The substantia nigra (SN) and ventral tegmental area (VTA) are vital for control of movement, goal-directed behaviour and encoding reward respectively. Surprisingly we find that firing of neurons in these nuclei can be modulated by physiological changes in PCO2. CO2 is a waste product of cellular metabolism, and its levels in blood are a key regulator of breathing. In humans, PCO2 in blood is normally ~40 mmHg but can be increased in conditions such as COPD and sleep apnoea and decreased by hyperventilation. Blood PCO2 can be detected by hemichannels of Connexin 26 (Cx26), which are expressed by glial cells on the medullary surface and play a key role in the control of breathing.

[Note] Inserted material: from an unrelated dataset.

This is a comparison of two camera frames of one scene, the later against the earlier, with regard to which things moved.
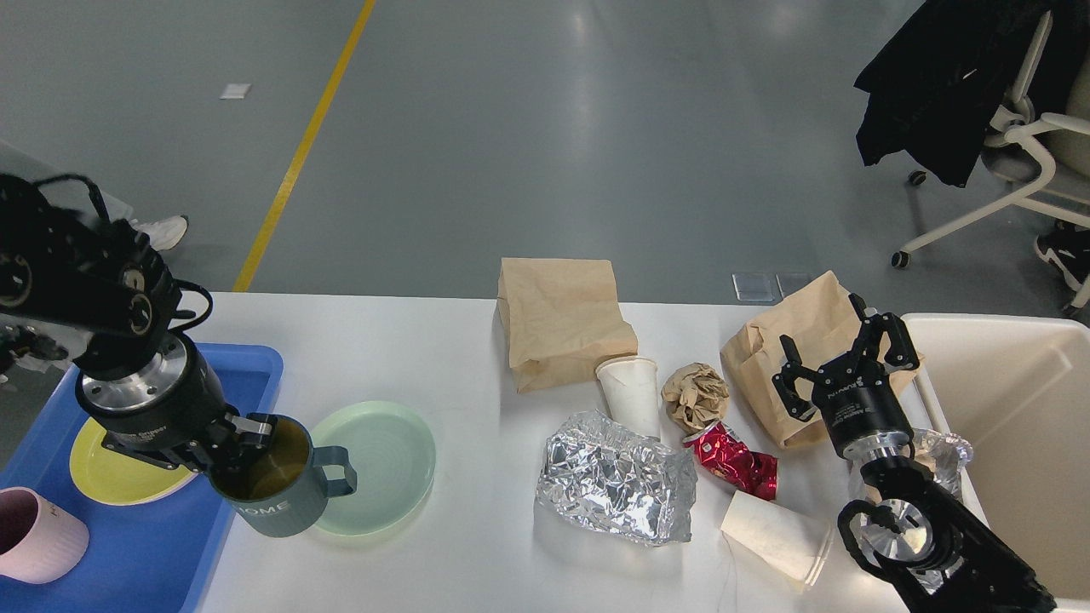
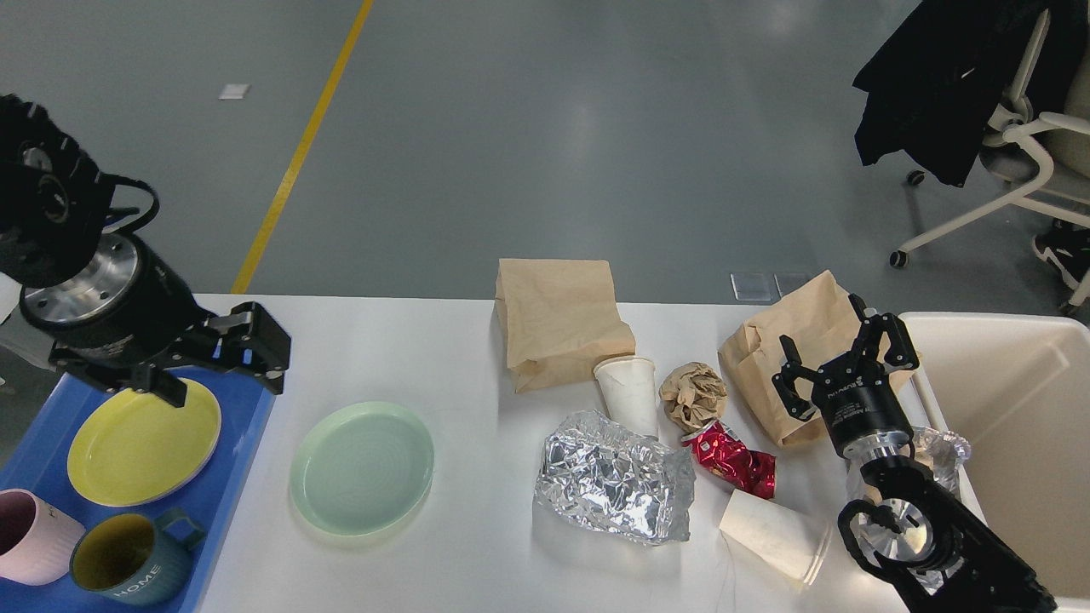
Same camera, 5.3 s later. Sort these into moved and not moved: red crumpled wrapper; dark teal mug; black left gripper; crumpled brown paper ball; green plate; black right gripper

Hemichannel-mediated CO2 -sensing has not been described in other brain regions. However dopaminergic neurons (DNs) in the SN of young rodents (P7-10) express mRNA for Cx26 and Cx30 which are CO2-sensitive. By P17-21 the DNs express only CO2-insensitive connexins. Here we show that the DNs (at P7-10) possess functional Cx26 hemichannels that allow physiological variations of CO2 to modulate their excitability. As predicted from their connexin mRNA profile, these neurons lose their CO2 sensitivity at later ages. Unexpectedly, we also found a nearby population of GABAergic neurons in the VTA which possess CO2 sensitive hemichannels of Cx26. These neurons retain their CO2 sensitivity throughout postnatal development. Our findings reveal an unexpected role for CO2 in regulating the activity of these key brain regions and demonstrates a mechanism by which autonomic state can alter complex movement-related and goal-directed behaviours.